Exercise details: Repeat each line of the material below exactly.

Source data:
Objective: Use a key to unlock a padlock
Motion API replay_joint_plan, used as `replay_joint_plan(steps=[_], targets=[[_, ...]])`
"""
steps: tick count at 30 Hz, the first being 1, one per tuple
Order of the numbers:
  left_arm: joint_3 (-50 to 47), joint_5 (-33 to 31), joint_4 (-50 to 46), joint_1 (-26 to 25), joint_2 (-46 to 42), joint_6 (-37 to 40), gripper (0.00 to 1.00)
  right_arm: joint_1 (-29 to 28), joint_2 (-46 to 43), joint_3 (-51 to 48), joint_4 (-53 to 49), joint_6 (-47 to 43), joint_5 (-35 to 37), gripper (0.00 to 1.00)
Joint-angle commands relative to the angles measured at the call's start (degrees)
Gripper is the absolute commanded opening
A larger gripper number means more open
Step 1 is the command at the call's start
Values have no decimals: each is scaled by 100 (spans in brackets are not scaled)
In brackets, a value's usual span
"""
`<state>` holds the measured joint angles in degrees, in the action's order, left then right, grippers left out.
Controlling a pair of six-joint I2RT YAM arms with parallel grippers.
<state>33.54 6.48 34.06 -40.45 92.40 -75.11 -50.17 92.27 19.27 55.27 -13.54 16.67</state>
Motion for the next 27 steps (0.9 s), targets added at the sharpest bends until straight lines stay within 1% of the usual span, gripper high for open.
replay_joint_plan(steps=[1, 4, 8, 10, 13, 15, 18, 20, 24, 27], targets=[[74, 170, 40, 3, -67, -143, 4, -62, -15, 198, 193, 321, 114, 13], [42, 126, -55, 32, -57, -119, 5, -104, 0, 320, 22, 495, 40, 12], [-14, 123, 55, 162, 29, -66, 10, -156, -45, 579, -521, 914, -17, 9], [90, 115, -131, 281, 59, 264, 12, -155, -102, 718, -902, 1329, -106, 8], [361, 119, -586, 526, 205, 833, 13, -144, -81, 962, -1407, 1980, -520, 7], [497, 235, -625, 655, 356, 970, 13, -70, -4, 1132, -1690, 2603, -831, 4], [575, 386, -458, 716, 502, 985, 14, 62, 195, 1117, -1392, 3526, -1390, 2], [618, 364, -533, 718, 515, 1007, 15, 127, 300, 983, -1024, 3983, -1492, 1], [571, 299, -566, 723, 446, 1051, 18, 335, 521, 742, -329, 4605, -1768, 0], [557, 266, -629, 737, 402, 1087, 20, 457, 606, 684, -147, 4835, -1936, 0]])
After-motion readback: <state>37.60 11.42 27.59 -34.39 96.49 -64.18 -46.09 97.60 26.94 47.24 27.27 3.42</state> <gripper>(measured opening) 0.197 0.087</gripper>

Result:
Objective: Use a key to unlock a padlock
Motion API replay_joint_plan, used as `replay_joint_plan(steps=[_], targets=[[_, ...]])`
"""
steps: tick count at 30 Hz, the first being 1, one per tuple
Order of the numbers:
  left_arm: joint_3 (-50 to 47), joint_5 (-33 to 31), joint_4 (-50 to 46), joint_1 (-26 to 25), joint_2 (-46 to 42), joint_6 (-37 to 40), gripper (0.00 to 1.00)
  right_arm: joint_1 (-29 to 28), joint_2 (-46 to 43), joint_3 (-51 to 48), joint_4 (-53 to 49), joint_6 (-47 to 43), joint_5 (-35 to 37), gripper (0.00 to 1.00)
Joint-angle commands relative to the angles measured at the call's start (degrees)
Gripper is the absolute commanded opening
A larger gripper number means more open
Step 1 is the command at the call's start
Values have no decimals: each is scaled by 100 (spans in brackets are not scaled)
In brackets, a value's usual span
"""
`<state>` holds the measured joint angles in degrees, in the action's order, left then right, grippers left out.
Controlling a pair of six-joint I2RT YAM arms with parallel grippers.
<state>33.54 6.48 34.06 -40.45 92.40 -75.11 -50.17 92.27 19.27 55.27 -13.54 16.67</state>
Motion for the next 27 steps (0.9 s), targets added at the sharpest bends until straight lines stay within 1% of the usual span, gripper high for open.
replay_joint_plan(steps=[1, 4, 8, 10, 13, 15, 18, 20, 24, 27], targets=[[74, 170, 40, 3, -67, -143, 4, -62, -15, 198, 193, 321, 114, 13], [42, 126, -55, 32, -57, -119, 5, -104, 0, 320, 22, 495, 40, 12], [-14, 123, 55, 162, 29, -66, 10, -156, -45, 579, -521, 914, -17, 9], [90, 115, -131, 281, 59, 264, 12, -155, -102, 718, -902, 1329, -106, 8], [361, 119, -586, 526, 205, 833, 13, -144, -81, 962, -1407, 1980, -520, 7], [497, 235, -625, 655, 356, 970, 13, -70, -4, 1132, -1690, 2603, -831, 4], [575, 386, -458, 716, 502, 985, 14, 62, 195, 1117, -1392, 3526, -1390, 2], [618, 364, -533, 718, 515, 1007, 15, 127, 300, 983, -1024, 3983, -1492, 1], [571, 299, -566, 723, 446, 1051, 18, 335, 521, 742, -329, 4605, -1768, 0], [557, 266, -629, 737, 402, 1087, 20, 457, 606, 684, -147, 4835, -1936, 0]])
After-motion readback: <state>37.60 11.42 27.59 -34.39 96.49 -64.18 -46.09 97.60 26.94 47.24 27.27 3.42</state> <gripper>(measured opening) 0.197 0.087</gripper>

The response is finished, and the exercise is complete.